• **AIM OF THE TASK**
Go through the listing and copy each line with the string "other".

• **AVAILABLE DATA**

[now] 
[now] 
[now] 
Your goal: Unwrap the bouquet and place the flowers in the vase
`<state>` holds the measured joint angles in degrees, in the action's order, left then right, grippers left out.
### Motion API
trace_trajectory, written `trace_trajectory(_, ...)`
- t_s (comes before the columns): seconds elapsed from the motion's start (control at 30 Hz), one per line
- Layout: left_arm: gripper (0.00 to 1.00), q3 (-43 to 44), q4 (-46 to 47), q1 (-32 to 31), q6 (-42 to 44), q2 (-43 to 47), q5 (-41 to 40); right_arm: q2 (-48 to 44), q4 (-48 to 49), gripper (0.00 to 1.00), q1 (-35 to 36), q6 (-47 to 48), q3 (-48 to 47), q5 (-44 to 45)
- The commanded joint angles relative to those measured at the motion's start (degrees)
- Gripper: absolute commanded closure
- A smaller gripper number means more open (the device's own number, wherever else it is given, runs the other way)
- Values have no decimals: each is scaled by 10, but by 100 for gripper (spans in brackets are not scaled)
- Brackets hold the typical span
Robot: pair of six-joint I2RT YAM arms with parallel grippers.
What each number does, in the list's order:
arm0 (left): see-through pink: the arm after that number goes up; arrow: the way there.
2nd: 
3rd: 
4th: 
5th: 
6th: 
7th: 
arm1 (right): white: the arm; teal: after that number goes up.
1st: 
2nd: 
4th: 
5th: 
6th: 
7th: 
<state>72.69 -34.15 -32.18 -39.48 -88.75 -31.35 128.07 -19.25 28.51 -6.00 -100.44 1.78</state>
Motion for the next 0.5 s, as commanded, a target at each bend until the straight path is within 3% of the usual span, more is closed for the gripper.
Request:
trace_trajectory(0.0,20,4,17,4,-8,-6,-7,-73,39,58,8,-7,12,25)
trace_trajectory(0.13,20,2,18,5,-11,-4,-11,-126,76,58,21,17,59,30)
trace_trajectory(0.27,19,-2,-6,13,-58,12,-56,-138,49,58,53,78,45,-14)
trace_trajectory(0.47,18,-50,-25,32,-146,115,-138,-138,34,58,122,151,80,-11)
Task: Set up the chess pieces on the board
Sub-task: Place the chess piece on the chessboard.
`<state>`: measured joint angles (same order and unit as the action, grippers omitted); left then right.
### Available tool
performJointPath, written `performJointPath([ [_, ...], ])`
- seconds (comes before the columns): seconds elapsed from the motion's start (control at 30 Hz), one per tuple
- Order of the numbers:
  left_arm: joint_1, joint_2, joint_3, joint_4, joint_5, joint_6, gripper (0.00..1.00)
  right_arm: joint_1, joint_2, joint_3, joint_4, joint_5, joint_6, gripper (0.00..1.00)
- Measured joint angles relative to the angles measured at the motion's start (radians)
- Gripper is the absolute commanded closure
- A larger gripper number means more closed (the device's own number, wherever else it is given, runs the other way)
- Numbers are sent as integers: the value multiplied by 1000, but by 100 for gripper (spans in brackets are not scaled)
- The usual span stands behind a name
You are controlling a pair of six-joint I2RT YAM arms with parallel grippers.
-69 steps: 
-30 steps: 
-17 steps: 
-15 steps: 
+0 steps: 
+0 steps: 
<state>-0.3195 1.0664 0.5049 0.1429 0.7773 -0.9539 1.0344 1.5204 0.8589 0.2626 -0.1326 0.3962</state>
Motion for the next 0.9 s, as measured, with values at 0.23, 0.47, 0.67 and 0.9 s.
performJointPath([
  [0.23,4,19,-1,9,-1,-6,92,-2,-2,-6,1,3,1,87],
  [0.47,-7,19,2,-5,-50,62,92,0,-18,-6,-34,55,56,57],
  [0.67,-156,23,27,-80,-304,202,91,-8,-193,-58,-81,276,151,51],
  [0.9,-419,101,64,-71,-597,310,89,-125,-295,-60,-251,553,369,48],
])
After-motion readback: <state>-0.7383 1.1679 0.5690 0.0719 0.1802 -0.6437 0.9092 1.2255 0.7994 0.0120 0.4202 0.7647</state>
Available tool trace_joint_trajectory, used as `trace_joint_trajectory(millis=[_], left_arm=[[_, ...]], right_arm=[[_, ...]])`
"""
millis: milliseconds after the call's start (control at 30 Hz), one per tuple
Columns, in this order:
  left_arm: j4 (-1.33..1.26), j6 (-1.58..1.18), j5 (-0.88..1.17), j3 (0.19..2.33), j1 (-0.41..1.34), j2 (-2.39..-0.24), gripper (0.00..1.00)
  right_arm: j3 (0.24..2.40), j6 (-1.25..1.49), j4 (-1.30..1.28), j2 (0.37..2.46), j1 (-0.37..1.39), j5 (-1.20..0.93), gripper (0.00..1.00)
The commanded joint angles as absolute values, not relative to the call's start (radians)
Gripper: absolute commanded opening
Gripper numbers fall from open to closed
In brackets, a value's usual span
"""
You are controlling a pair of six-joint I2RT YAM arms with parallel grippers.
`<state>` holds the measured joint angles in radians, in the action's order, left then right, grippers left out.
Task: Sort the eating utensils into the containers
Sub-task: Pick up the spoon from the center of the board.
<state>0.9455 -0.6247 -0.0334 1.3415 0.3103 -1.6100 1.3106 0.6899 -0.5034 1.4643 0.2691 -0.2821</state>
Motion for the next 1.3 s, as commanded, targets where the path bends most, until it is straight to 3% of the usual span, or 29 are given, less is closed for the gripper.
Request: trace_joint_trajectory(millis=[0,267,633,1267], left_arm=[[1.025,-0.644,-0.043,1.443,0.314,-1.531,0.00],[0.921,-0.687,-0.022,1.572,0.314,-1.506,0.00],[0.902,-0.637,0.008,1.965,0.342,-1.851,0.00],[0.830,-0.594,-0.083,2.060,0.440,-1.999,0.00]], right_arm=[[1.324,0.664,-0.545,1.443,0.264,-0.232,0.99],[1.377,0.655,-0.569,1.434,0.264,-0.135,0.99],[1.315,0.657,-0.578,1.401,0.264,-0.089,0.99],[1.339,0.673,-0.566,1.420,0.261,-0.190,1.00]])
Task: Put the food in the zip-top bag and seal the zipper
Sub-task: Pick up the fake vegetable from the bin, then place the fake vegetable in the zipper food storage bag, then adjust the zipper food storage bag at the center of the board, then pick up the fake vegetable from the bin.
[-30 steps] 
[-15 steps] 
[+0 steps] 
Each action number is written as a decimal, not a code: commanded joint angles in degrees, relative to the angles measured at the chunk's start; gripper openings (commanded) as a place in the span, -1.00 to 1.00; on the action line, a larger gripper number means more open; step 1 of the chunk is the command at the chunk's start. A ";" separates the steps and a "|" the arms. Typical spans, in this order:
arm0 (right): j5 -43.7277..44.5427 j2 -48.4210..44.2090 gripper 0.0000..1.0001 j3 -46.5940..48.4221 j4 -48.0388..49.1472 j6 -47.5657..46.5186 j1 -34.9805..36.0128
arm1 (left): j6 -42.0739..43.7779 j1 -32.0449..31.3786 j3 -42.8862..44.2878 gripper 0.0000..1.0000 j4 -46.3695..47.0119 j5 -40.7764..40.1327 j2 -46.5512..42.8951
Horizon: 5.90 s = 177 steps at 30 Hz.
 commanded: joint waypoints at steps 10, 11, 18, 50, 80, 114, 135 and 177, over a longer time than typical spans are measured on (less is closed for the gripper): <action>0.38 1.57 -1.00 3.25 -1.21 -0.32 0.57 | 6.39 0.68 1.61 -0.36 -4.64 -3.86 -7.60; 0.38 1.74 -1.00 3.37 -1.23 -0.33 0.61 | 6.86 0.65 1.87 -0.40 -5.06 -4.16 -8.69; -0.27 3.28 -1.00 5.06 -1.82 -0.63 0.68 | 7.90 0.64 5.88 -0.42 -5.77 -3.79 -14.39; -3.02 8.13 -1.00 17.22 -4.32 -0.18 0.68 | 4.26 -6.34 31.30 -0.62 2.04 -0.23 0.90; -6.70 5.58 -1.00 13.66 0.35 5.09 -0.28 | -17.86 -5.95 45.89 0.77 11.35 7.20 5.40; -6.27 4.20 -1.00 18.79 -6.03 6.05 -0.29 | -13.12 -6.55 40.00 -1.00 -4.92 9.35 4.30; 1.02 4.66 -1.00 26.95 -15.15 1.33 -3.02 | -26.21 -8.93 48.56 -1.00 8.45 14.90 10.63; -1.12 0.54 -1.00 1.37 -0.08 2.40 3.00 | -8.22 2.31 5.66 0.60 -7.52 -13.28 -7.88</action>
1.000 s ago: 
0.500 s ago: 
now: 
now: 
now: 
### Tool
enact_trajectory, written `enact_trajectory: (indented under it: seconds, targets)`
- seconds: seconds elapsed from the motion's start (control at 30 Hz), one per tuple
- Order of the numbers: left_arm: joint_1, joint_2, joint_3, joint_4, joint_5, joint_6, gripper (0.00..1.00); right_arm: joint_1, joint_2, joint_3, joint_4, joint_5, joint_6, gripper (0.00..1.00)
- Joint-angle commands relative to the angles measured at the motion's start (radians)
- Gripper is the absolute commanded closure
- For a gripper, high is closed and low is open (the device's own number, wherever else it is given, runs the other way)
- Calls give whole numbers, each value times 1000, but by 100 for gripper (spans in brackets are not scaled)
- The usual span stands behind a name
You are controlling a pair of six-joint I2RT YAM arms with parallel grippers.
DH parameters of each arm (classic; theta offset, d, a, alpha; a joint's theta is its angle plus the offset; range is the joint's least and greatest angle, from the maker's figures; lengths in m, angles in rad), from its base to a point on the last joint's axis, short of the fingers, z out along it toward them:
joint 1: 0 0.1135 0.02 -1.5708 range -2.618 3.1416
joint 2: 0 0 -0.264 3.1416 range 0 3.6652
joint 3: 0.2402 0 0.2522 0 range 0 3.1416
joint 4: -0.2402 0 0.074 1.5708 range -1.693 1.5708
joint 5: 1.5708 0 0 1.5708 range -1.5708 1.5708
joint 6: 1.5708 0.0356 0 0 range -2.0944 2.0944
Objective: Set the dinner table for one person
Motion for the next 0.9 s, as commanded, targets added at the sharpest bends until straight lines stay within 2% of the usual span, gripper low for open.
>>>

• **SOLUTION TO THIS TASK**
- A smaller gripper number means more open (the device's own number, wherever else it is given, runs the other way)
- A larger gripper number means more closed (the device's own number, wherever else it is given, runs the other way)
- For a gripper, high is closed and low is open (the device's own number, wherever else it is given, runs the other way)

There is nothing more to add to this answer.